* **EXERCISE OBJECTIVE**
Among the lines below, take the one holding "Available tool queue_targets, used", the one holding "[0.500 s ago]", and all lines between them. Set them down exactly.

* **INFORMATION GIVEN**
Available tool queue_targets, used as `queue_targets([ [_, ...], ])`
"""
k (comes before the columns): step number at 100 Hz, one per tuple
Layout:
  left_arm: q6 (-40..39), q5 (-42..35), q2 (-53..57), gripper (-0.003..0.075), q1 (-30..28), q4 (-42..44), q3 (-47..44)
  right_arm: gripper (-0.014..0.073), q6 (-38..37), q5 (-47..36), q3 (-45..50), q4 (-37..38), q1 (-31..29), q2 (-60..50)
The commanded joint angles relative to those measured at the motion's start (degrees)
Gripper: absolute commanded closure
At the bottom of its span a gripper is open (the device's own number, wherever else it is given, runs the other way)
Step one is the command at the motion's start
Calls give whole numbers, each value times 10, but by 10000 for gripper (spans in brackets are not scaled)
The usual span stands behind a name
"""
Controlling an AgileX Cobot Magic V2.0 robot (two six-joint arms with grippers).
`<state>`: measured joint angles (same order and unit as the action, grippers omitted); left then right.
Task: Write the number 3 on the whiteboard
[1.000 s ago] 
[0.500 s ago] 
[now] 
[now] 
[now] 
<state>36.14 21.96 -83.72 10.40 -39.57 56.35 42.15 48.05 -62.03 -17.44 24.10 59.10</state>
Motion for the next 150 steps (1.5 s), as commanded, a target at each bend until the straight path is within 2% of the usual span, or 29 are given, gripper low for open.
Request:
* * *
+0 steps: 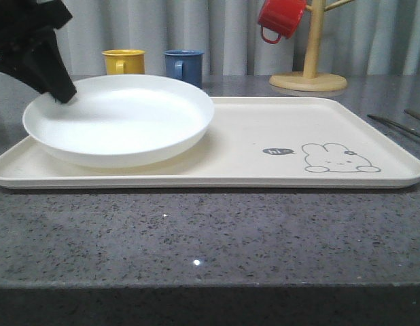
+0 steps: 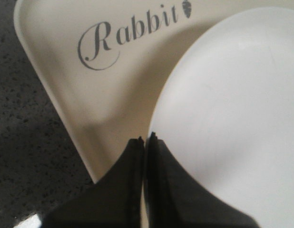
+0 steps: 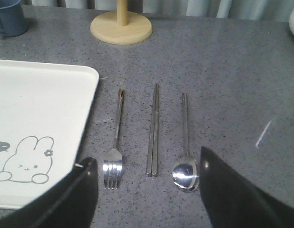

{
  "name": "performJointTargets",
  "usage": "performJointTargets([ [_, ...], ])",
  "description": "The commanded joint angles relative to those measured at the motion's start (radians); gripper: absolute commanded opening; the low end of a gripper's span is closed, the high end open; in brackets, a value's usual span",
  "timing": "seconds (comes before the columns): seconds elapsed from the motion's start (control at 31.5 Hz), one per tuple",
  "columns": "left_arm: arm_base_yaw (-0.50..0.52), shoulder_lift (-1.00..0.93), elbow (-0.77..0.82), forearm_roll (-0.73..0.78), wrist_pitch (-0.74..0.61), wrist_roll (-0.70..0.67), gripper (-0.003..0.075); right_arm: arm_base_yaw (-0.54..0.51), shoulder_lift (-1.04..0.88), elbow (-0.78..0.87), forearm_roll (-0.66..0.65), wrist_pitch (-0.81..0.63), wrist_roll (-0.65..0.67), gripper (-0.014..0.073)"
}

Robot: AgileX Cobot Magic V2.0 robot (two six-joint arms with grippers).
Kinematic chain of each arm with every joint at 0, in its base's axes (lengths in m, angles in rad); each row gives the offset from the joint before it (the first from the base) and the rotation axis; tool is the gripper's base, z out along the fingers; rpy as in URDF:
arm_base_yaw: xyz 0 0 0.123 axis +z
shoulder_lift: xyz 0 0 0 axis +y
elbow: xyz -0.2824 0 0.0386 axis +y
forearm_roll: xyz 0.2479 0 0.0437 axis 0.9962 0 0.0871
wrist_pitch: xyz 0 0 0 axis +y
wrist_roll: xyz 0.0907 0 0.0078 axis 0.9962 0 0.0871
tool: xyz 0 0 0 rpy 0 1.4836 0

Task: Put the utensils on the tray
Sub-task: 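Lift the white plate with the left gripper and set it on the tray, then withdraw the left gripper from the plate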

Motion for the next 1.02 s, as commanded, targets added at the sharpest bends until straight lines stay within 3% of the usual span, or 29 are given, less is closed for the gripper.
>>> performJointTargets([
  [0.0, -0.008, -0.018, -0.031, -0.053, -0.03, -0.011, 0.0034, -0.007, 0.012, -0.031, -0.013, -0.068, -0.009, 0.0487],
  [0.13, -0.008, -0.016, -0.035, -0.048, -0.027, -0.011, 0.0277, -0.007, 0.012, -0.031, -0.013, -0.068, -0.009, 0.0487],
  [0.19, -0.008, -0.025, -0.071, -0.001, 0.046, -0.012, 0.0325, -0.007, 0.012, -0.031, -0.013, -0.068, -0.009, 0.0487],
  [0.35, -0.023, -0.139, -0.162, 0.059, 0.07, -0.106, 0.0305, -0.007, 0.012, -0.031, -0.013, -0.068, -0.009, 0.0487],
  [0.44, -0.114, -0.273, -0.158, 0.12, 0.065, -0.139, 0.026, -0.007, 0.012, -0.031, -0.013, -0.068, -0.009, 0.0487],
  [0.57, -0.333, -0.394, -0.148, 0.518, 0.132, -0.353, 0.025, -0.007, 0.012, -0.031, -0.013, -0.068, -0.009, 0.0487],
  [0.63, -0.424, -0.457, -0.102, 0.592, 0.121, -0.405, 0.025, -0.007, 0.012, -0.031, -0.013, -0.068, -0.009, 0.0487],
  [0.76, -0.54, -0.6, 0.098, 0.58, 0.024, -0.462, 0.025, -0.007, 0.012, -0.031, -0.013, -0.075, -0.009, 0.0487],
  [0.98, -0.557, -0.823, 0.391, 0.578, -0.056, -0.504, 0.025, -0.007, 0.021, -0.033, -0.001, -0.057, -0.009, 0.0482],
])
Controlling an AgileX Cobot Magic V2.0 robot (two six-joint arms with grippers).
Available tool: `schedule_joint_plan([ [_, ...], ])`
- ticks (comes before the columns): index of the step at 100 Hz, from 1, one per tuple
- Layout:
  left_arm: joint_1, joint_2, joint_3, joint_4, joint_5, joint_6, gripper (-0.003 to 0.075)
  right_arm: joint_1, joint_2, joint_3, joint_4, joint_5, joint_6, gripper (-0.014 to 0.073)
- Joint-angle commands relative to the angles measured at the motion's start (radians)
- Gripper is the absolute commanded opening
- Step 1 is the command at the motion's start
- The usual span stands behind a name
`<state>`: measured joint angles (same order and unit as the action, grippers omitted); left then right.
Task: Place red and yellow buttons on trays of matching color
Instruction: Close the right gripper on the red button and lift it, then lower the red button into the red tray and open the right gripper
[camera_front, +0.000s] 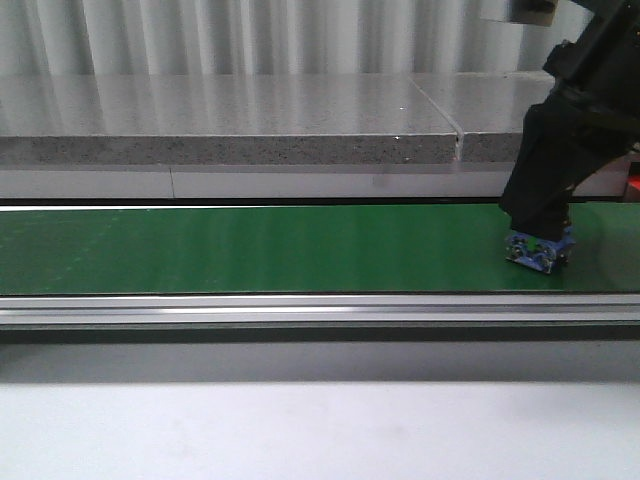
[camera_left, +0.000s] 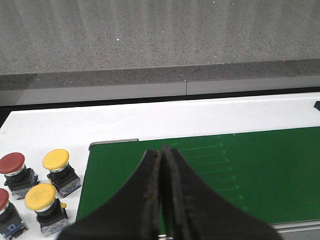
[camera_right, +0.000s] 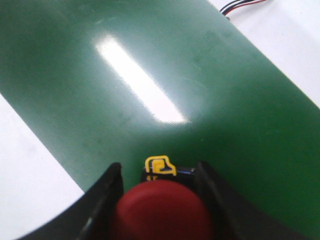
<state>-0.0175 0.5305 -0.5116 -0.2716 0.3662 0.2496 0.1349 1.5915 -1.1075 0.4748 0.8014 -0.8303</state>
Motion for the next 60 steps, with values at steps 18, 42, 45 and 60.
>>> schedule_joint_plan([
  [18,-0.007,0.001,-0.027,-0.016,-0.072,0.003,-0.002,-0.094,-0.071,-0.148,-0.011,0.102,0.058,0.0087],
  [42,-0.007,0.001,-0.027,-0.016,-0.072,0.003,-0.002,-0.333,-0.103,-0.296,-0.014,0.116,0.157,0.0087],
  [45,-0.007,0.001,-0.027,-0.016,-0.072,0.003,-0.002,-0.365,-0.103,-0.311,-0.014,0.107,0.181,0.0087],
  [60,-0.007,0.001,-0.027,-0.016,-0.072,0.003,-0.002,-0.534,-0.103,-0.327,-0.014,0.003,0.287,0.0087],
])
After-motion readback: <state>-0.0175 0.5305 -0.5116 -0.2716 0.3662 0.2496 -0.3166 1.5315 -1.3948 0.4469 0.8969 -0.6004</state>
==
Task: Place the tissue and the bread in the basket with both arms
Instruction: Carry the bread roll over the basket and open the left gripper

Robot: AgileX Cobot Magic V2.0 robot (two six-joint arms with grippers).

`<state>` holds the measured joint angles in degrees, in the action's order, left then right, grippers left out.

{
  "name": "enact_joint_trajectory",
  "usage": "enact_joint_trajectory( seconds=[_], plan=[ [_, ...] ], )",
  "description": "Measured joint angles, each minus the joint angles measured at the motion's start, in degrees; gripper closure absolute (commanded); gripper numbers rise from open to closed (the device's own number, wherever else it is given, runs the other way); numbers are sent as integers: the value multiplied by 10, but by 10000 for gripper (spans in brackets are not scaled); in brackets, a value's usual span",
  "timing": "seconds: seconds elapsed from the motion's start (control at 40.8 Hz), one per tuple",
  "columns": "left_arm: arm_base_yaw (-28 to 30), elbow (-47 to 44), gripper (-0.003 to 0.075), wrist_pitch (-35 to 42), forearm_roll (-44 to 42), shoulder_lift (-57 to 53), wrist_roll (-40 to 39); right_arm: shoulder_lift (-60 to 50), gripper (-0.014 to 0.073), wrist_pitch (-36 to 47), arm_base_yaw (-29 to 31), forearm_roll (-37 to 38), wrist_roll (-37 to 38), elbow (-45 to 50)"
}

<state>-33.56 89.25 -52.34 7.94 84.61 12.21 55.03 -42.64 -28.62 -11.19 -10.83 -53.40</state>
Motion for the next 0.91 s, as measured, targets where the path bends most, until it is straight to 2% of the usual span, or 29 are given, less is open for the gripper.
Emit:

* **YOUR SOLUTION**
Available tool queue_targets, used as `queue_targets([ [_, ...], ])`
"""
k (comes before the columns): step number at 100 Hz, one per tuple
Layout:
  left_arm: q6 (-40..39), q5 (-42..35), q2 (-53..57), gripper (-0.003..0.075), q1 (-30..28), q4 (-42..44), q3 (-47..44)
  right_arm: gripper (-0.014..0.073), q6 (-38..37), q5 (-47..36), q3 (-45..50), q4 (-37..38), q1 (-31..29), q2 (-60..50)
The commanded joint angles relative to those measured at the motion's start (degrees)
Gripper: absolute commanded closure
At the bottom of its span a gripper is open (the device's own number, wherever else it is given, runs the other way)
Step one is the command at the motion's start
Calls give whole numbers, each value times 10, but by 10000 for gripper (spans in brackets are not scaled)
The usual span stands behind a name
"""
Controlling an AgileX Cobot Magic V2.0 robot (two six-joint arms with grippers).
`<state>`: measured joint angles (same order and unit as the action, grippers omitted); left then right.
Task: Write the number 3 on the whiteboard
[1.000 s ago] 
[0.500 s ago] 

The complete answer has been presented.